Return every line from the one with "Located for you" through the one with "of the plastic", inclusive, exactly as it appears below.

:: PROVIDED RECORDS ::

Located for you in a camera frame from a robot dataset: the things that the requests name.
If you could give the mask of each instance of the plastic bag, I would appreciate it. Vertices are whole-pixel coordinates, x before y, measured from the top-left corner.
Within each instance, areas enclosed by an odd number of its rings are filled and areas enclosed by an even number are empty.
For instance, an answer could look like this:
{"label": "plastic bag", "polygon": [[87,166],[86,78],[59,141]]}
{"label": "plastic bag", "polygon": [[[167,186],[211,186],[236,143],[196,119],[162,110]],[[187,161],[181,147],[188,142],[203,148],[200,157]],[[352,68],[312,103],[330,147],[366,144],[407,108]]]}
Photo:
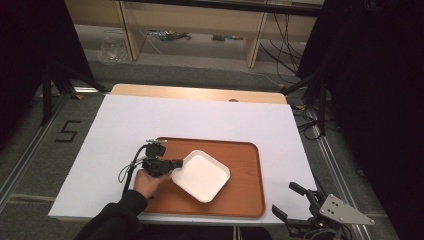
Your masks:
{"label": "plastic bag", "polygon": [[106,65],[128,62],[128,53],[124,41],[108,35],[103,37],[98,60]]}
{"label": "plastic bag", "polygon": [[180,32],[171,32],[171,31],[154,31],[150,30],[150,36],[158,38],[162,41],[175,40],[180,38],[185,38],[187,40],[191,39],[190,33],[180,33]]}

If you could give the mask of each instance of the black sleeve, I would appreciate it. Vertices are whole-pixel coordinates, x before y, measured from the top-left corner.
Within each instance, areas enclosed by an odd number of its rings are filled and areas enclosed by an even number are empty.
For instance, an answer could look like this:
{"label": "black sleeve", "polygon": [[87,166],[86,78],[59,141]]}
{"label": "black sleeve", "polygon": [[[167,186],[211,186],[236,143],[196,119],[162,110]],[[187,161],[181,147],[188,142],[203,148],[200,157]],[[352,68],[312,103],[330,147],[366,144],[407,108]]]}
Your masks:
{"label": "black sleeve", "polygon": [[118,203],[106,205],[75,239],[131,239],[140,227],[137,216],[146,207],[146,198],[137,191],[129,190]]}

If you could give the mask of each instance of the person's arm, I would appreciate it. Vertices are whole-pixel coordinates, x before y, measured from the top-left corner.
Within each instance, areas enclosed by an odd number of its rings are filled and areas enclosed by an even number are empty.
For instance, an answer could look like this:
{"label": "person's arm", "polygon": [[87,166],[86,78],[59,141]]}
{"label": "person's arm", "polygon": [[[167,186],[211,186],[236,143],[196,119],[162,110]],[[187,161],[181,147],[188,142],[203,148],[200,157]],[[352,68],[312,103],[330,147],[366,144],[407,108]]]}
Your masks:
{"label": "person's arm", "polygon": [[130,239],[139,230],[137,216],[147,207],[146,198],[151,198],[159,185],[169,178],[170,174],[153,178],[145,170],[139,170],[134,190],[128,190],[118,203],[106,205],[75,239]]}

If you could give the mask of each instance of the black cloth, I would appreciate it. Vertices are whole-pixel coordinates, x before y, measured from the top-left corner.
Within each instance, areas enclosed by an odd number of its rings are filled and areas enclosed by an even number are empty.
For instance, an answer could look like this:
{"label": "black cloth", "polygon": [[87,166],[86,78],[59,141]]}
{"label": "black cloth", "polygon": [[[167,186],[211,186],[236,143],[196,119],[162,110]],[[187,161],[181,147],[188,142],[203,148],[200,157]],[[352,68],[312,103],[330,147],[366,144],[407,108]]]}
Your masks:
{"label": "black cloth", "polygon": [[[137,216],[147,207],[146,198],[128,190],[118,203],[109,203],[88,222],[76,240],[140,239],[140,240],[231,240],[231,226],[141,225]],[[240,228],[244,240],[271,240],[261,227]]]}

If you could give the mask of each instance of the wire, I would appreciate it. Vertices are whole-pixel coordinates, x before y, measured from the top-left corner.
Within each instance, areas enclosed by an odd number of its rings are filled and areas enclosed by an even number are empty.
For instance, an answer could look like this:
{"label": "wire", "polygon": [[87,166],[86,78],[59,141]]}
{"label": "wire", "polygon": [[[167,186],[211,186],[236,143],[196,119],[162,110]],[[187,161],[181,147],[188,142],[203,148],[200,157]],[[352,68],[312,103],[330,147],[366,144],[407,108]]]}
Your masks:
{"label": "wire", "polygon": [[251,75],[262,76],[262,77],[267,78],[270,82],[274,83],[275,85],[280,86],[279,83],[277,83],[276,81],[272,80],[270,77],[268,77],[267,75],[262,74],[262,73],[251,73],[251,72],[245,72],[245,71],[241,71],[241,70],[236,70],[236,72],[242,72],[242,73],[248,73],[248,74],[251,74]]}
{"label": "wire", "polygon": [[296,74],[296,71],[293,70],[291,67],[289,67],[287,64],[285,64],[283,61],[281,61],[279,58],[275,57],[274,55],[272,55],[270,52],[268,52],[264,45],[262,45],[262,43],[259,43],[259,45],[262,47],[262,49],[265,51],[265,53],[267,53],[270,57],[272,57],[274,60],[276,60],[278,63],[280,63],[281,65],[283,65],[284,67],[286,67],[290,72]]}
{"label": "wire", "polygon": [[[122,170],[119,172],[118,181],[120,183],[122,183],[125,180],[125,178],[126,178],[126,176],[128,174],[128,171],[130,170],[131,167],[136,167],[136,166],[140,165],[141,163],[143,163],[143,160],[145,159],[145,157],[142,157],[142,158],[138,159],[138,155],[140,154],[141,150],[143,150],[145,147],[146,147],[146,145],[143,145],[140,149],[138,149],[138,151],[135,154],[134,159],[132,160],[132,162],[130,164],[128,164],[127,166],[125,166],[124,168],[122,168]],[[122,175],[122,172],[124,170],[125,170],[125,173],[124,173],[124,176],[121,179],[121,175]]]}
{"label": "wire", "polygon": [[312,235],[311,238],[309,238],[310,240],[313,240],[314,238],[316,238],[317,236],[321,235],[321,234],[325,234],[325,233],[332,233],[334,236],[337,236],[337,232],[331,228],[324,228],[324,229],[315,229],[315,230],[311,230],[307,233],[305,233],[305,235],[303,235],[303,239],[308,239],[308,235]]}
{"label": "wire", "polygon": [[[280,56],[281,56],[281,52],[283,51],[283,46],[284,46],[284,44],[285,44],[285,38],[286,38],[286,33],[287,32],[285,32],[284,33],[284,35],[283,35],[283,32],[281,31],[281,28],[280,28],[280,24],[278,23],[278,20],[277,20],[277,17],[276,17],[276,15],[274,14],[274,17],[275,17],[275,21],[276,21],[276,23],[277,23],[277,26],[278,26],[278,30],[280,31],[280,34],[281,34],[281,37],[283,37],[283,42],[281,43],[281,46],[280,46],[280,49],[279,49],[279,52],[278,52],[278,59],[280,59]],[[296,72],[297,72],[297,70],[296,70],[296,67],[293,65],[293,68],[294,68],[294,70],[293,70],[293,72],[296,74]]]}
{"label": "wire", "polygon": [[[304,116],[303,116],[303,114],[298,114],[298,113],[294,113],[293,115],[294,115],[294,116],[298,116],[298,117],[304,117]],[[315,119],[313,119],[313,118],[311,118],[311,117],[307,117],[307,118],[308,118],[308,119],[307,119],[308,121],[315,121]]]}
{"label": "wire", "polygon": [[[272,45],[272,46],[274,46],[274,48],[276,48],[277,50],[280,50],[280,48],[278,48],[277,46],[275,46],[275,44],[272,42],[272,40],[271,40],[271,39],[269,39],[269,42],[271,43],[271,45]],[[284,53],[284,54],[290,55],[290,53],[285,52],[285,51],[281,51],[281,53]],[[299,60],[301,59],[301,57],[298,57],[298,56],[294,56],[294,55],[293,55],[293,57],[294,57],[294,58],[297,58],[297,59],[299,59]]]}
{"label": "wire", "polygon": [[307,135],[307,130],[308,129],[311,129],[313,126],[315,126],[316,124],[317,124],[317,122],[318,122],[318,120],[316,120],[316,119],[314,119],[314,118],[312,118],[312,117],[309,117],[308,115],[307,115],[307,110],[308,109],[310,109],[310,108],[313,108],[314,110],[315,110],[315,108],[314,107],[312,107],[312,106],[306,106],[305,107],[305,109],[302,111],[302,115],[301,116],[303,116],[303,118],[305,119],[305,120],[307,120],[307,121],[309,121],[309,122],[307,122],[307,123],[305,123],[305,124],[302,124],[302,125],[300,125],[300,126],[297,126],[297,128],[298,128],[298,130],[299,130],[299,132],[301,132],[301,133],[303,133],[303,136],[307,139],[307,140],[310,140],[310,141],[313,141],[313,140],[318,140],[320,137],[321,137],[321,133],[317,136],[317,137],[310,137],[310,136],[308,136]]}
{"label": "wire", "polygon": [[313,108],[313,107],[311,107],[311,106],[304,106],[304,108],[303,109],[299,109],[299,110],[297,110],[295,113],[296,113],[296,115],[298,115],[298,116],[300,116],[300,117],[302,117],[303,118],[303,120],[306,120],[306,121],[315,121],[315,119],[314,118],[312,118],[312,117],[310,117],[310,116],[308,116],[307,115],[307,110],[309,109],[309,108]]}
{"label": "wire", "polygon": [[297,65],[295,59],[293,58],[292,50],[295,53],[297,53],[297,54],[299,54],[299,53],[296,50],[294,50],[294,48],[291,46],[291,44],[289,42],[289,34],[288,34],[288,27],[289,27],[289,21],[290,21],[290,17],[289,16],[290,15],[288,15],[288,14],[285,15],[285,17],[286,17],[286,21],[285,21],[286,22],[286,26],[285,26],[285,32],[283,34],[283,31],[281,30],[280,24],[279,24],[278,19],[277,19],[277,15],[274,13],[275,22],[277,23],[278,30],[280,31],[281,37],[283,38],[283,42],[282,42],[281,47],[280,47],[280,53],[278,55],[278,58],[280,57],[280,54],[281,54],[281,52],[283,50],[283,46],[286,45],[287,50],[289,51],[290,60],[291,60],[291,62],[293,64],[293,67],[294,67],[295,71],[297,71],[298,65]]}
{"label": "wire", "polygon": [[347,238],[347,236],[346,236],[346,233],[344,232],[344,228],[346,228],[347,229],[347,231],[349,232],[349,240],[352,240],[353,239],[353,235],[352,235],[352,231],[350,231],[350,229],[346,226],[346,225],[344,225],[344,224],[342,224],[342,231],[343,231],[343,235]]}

:::
:: PROVIDED RECORDS ::

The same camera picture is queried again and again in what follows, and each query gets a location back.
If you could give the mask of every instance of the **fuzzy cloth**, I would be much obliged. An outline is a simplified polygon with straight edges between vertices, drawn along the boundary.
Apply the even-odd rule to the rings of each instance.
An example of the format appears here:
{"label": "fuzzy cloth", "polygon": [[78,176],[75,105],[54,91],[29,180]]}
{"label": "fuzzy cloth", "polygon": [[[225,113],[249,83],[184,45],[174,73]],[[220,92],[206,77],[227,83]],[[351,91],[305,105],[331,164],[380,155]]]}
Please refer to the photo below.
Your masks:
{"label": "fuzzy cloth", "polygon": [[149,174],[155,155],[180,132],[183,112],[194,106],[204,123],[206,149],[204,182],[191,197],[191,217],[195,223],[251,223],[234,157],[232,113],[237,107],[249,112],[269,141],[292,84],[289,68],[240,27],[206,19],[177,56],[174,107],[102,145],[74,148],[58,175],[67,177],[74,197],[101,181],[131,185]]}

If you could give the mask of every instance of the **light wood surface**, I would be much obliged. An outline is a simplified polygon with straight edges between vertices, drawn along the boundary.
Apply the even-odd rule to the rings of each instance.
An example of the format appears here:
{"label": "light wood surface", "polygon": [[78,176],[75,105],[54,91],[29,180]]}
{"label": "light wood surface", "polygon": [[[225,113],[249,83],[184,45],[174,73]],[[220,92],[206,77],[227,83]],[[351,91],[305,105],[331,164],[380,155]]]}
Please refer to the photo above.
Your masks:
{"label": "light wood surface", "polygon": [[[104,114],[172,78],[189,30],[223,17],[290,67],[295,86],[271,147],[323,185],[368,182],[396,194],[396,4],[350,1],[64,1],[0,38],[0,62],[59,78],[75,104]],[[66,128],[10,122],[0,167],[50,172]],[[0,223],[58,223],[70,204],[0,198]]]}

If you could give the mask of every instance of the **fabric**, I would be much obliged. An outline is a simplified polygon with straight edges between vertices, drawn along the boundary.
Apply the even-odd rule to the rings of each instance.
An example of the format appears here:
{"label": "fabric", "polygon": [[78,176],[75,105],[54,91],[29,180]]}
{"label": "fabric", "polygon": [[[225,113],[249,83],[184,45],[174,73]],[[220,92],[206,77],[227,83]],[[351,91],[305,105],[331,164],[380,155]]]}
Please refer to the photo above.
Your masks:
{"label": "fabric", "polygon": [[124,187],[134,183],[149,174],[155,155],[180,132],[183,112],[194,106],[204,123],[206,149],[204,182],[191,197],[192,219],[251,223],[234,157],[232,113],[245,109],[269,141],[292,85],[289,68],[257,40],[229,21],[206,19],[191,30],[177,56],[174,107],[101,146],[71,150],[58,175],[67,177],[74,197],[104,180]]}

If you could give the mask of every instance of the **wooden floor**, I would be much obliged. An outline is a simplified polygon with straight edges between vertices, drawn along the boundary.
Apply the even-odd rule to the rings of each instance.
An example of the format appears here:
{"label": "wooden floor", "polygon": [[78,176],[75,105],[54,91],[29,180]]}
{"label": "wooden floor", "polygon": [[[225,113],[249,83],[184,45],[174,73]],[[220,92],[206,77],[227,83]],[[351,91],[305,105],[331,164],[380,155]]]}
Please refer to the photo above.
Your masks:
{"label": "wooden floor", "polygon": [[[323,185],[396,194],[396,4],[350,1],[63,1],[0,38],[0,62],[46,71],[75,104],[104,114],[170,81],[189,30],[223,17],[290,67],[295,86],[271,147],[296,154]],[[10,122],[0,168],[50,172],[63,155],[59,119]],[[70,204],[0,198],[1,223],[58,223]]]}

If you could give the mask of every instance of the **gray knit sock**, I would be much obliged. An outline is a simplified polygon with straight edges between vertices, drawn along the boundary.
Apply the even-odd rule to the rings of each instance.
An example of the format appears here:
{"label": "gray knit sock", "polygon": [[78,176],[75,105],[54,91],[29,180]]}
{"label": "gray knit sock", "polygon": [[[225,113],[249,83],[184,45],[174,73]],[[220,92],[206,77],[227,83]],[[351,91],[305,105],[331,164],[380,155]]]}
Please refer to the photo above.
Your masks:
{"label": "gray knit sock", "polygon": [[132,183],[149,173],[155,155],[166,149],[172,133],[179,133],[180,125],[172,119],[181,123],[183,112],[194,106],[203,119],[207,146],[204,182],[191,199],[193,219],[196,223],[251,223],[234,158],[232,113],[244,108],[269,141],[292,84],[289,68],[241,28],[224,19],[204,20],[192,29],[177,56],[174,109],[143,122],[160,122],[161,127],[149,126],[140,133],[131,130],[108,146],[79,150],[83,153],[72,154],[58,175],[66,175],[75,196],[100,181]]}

:::

#### [SOLUTION]
Located for you in a camera frame from a robot dataset: the things that the requests name.
If you could give the mask of each instance of the plastic bag, I would appreciate it. Vertices are whole-pixel coordinates, x before y, measured from the top-left corner.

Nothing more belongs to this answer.